80 P. 1031, 146 Cal. 604, 1905 Cal. LEXIS 573
CourtCalifornia Supreme Court
DecidedApril 28, 1905
DocketSac. No. 1359.
StatusPublished
Cited by79 cases

This text of 80 P. 1031 (French v. Senate) is published on Counsel Stack Legal Research, covering California Supreme Court primary law. Counsel Stack provides free access to over 12 million legal documents including statutes, case law, regulations, and constitutions.

Bluebook
French v. Senate, 80 P. 1031, 146 Cal. 604, 1905 Cal. LEXIS 573 (Cal. 1905).

Opinion

SHAW, J.

This is an original proceeding in mandamus to compel the senate of the state of California to admit the petitioners as members thereof. The case was submitted to this court upon a general demurrer to the petition and the writ denied.

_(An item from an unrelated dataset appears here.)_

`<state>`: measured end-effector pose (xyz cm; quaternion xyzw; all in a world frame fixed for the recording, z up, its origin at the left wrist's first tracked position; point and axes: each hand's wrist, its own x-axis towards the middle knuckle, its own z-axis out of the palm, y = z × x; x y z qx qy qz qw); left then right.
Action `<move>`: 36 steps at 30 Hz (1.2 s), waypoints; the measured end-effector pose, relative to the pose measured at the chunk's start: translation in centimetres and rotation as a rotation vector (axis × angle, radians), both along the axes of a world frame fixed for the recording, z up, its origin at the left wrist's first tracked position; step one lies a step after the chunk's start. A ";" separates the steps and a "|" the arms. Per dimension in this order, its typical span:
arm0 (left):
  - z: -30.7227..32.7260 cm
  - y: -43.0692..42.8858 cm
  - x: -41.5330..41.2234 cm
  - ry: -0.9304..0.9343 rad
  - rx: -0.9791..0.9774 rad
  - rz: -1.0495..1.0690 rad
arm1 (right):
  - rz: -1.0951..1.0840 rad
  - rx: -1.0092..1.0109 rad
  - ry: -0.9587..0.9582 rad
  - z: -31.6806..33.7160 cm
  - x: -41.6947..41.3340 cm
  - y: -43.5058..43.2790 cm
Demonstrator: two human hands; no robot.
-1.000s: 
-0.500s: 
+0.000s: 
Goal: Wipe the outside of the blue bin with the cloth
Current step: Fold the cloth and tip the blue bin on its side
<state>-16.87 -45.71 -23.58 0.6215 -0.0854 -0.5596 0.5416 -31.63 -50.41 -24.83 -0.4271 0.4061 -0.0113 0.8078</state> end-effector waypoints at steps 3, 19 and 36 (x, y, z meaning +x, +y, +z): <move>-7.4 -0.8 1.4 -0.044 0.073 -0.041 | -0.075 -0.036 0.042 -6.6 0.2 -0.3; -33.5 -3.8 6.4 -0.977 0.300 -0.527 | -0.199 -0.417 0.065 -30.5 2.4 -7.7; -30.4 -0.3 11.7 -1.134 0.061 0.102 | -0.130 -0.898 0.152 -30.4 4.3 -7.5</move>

The petitioners were duly elected senators of the state from the respective districts which they represent, and each duly qualified and acted as a member of the senate at the thirty-sixth regular session until the twenty-seventh day of February, 1905, when they were by the senate expelled therefrom for malfeasance in office, consisting of taking a bribe to influ-; ence their conduct as senators. Since then they have not been allowed to sit as members of the senate nor to participate in its proceedings. It is alleged in the petition that in the proceedings expelling the petitioners the senate did not give them a hearing, nor afford them a trial upon the charges made, nor permit them to make any defense thereto; that the charges of bribery upon which they were expelled are false, and that neither of them has been convicted of such crime.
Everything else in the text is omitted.